Required work: Could you repeat every record below exactly, leaving out the pictures?

Records shown:

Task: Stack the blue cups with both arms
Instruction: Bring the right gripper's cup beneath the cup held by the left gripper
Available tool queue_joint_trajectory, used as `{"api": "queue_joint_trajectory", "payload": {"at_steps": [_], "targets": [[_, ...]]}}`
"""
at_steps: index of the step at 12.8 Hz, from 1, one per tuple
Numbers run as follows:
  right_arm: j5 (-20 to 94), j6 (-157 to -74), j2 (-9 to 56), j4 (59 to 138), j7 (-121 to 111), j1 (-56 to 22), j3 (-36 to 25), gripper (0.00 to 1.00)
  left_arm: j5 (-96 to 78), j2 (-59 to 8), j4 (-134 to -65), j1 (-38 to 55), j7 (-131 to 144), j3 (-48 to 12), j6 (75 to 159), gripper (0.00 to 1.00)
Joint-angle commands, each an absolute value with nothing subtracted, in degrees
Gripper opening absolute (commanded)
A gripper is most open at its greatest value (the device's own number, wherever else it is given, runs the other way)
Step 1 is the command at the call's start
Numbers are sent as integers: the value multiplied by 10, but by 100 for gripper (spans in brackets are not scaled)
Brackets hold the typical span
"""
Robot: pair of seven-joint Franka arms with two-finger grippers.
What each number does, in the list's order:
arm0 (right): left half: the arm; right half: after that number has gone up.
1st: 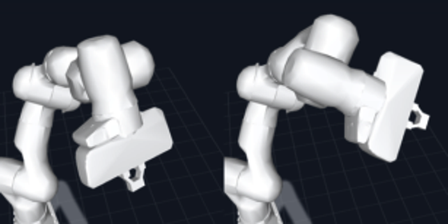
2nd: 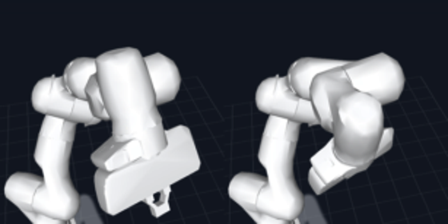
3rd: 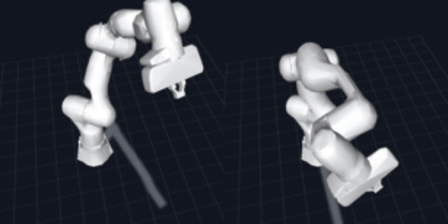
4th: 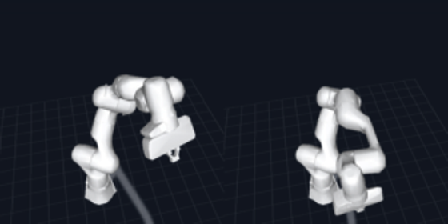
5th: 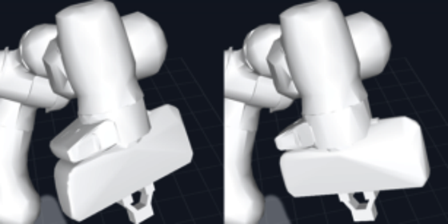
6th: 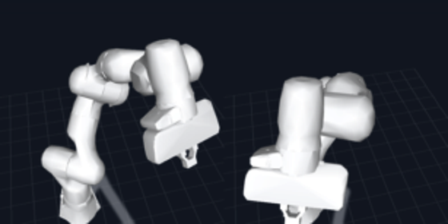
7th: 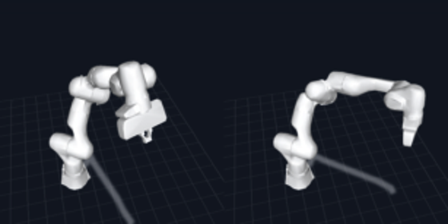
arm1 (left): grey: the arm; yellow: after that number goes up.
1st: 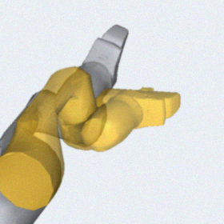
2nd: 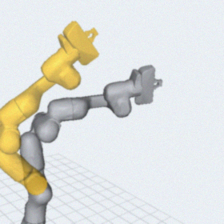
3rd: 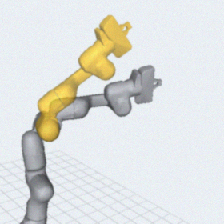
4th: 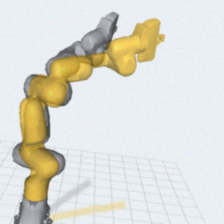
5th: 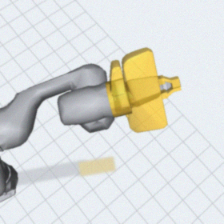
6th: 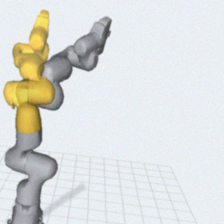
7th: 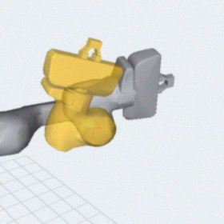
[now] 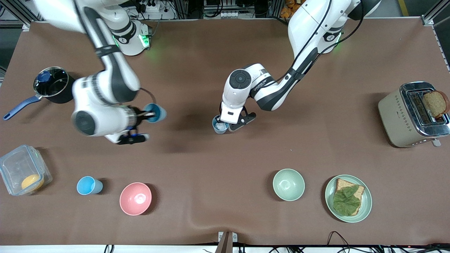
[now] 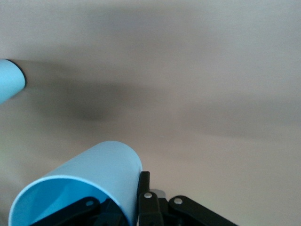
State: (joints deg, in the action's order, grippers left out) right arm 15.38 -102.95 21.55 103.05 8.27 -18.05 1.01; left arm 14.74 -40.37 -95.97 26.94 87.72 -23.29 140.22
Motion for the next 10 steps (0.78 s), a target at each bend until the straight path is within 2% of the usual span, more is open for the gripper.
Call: {"api": "queue_joint_trajectory", "payload": {"at_steps": [1, 2, 6, 10], "targets": [[165, -1048, 206, 1045, 114, -208, 4, 0, 166, -407, -948, 276, 893, -227, 1400, 60], [165, -1058, 206, 1044, 133, -220, 4, 0, 167, -406, -948, 276, 893, -226, 1400, 100], [170, -1092, 207, 1040, 205, -250, 4, 0, 192, -375, -947, 275, 893, -222, 1395, 100], [210, -1126, 228, 1013, 278, -289, 4, 0, 196, -309, -948, 251, 885, -222, 1360, 100]]}}
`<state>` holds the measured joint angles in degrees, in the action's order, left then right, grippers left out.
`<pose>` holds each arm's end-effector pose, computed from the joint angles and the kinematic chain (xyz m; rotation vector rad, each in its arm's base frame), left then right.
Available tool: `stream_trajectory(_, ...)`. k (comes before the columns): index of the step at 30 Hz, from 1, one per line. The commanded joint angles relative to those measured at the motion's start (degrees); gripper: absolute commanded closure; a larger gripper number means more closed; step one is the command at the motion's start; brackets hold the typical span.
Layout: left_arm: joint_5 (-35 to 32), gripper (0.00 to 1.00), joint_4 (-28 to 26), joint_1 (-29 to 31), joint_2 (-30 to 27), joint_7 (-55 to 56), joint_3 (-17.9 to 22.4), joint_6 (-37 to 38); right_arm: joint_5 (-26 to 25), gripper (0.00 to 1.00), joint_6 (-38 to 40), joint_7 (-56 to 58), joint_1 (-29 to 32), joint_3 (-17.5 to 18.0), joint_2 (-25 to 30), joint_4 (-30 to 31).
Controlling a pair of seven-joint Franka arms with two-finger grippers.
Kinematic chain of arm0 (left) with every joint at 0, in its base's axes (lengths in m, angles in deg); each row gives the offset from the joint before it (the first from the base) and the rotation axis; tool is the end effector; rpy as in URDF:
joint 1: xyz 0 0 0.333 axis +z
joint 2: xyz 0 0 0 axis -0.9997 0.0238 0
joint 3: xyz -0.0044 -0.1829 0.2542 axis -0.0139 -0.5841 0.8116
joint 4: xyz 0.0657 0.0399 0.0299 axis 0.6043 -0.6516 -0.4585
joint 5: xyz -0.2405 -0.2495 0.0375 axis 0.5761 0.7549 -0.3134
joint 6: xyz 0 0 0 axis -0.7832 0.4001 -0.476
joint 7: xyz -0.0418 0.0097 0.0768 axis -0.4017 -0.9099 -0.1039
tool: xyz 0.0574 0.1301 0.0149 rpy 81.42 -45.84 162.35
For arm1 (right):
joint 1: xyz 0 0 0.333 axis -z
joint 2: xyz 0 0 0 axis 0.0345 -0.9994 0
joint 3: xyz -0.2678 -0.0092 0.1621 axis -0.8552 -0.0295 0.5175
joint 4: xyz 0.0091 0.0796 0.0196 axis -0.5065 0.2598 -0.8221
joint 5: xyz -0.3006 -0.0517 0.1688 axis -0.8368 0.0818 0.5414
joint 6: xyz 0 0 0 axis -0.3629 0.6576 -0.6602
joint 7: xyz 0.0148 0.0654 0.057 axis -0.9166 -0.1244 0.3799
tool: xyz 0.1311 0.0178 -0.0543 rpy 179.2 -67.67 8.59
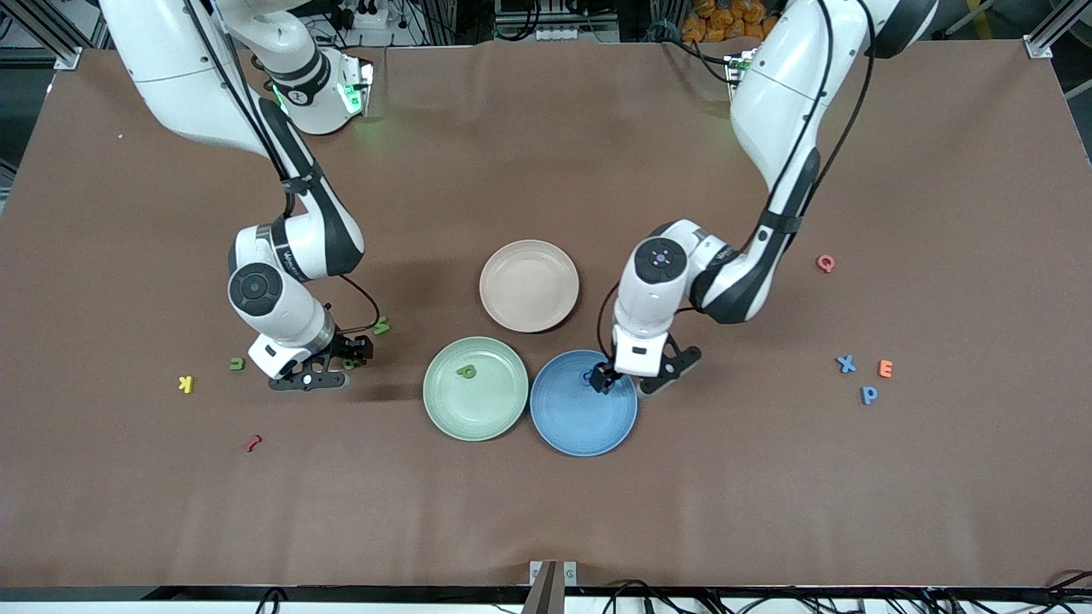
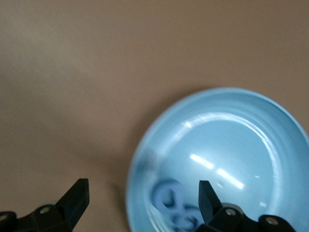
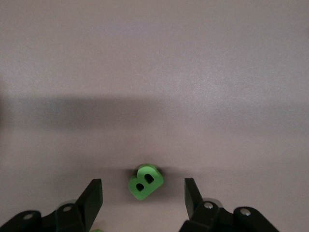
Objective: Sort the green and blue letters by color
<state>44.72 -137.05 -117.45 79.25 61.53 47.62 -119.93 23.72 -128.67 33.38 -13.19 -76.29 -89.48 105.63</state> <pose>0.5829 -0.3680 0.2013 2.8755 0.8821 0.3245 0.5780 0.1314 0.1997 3.1000 0.0888 0.0559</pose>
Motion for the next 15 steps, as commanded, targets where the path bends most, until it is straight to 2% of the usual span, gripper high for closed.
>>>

Finished task:
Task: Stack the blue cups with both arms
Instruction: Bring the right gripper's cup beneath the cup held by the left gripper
Available tool queue_joint_trajectory, used as `{"api": "queue_joint_trajectory", "payload": {"at_steps": [_], "targets": [[_, ...]]}}`
"""
at_steps: index of the step at 12.8 Hz, from 1, one per tuple
Numbers run as follows:
  right_arm: j5 (-20 to 94), j6 (-157 to -74), j2 (-9 to 56), j4 (59 to 138), j7 (-121 to 111), j1 (-56 to 22), j3 (-36 to 25), gripper (0.00 to 1.00)
  left_arm: j5 (-96 to 78), j2 (-59 to 8), j4 (-134 to -65), j1 (-38 to 55), j7 (-131 to 144), j3 (-48 to 12), j6 (75 to 159), gripper (0.00 to 1.00)
Joint-angle commands, each an absolute value with nothing subtracted, in degrees
Gripper opening absolute (commanded)
A gripper is most open at its greatest value (the device's own number, wherever else it is given, runs the other way)
Step 1 is the command at the call's start
Numbers are sent as integers: the value multiplied by 10, but by 100 for gripper (spans in brackets are not scaled)
Brackets hold the typical span
"""
Robot: pair of seven-joint Franka arms with two-finger grippers.
What each number does, in the list's order:
arm0 (right): left half: the arm; right half: after that number has gone up.
1st: 
2nd: 
3rd: 
4th: 
5th: 
6th: 
7th: 
arm1 (left): grey: the arm; yellow: after that number goes up.
1st: 
2nd: 
3rd: 
4th: 
5th: 
6th: 
7th: 
[now] 
[now] 
State: (joints deg, in the action's order, grippers left out) right arm 15.38 -102.95 21.55 103.05 8.27 -18.05 1.01; left arm 14.74 -40.37 -95.97 26.94 87.72 -23.29 140.22
Motion for the next 10 steps (0.78 s), a target at each bend until the straight path is within 2% of the usual span, more is open for the gripper.
Call: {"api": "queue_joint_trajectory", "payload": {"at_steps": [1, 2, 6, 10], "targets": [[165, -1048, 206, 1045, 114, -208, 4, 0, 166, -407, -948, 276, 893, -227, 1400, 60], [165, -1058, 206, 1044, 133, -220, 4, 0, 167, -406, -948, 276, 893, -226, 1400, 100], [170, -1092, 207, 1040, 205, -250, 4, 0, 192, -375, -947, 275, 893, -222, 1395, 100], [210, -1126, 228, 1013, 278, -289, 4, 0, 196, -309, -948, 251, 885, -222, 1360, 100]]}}
`<state>` holds the measured joint angles in degrees, in the action's order, left then right, grippers left out.
`<pose>` holds each arm's end-effector pose, computed from the joint angles and the kinematic chain (xyz m; rotation vector rad, each in its arm's base frame), left then right.
Available tool: `stream_trajectory(_, ...)`. k (comes before the columns): index of the step at 30 Hz, from 1, one per line. The commanded joint angles relative to those measured at the motion's start (degrees); gripper: absolute commanded closure; a larger gripper number means more closed; step one is the command at the motion's start; brackets hold the typical span.
Layout: left_arm: joint_5 (-35 to 32), gripper (0.00 to 1.00), joint_4 (-28 to 26), joint_1 (-29 to 31), joint_2 (-30 to 27), joint_7 (-55 to 56), joint_3 (-17.9 to 22.4), joint_6 (-37 to 38); right_arm: joint_5 (-26 to 25), gripper (0.00 to 1.00), joint_6 (-38 to 40), joint_7 (-56 to 58), joint_1 (-29 to 32), joint_3 (-17.5 to 18.0), joint_2 (-25 to 30), joint_4 (-30 to 31).
Controlling a pair of seven-joint Franka arms with two-finger grippers.
Kinematic chain of arm0 (left) with every joint at 0, in its base's axes (lengths in m, angles in deg); each row gives the offset from the joint before it (the first from the base) and the rotation axis; tool is the end effector; rpy as in URDF:
joint 1: xyz 0 0 0.333 axis +z
joint 2: xyz 0 0 0 axis -0.9997 0.0238 0
joint 3: xyz -0.0044 -0.1829 0.2542 axis -0.0139 -0.5841 0.8116
joint 4: xyz 0.0657 0.0399 0.0299 axis 0.6043 -0.6516 -0.4585
joint 5: xyz -0.2405 -0.2495 0.0375 axis 0.5761 0.7549 -0.3134
joint 6: xyz 0 0 0 axis -0.7832 0.4001 -0.476
joint 7: xyz -0.0418 0.0097 0.0768 axis -0.4017 -0.9099 -0.1039
tool: xyz 0.0574 0.1301 0.0149 rpy 81.42 -45.84 162.35
For arm1 (right):
joint 1: xyz 0 0 0.333 axis -z
joint 2: xyz 0 0 0 axis 0.0345 -0.9994 0
joint 3: xyz -0.2678 -0.0092 0.1621 axis -0.8552 -0.0295 0.5175
joint 4: xyz 0.0091 0.0796 0.0196 axis -0.5065 0.2598 -0.8221
joint 5: xyz -0.3006 -0.0517 0.1688 axis -0.8368 0.0818 0.5414
joint 6: xyz 0 0 0 axis -0.3629 0.6576 -0.6602
joint 7: xyz 0.0148 0.0654 0.057 axis -0.9166 -0.1244 0.3799
tool: xyz 0.1311 0.0178 -0.0543 rpy 179.2 -67.67 8.59
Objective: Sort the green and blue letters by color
<state>44.72 -137.05 -117.45 79.25 61.53 47.62 -119.93 23.72 -128.67 33.38 -13.19 -76.29 -89.48 105.63</state> <pose>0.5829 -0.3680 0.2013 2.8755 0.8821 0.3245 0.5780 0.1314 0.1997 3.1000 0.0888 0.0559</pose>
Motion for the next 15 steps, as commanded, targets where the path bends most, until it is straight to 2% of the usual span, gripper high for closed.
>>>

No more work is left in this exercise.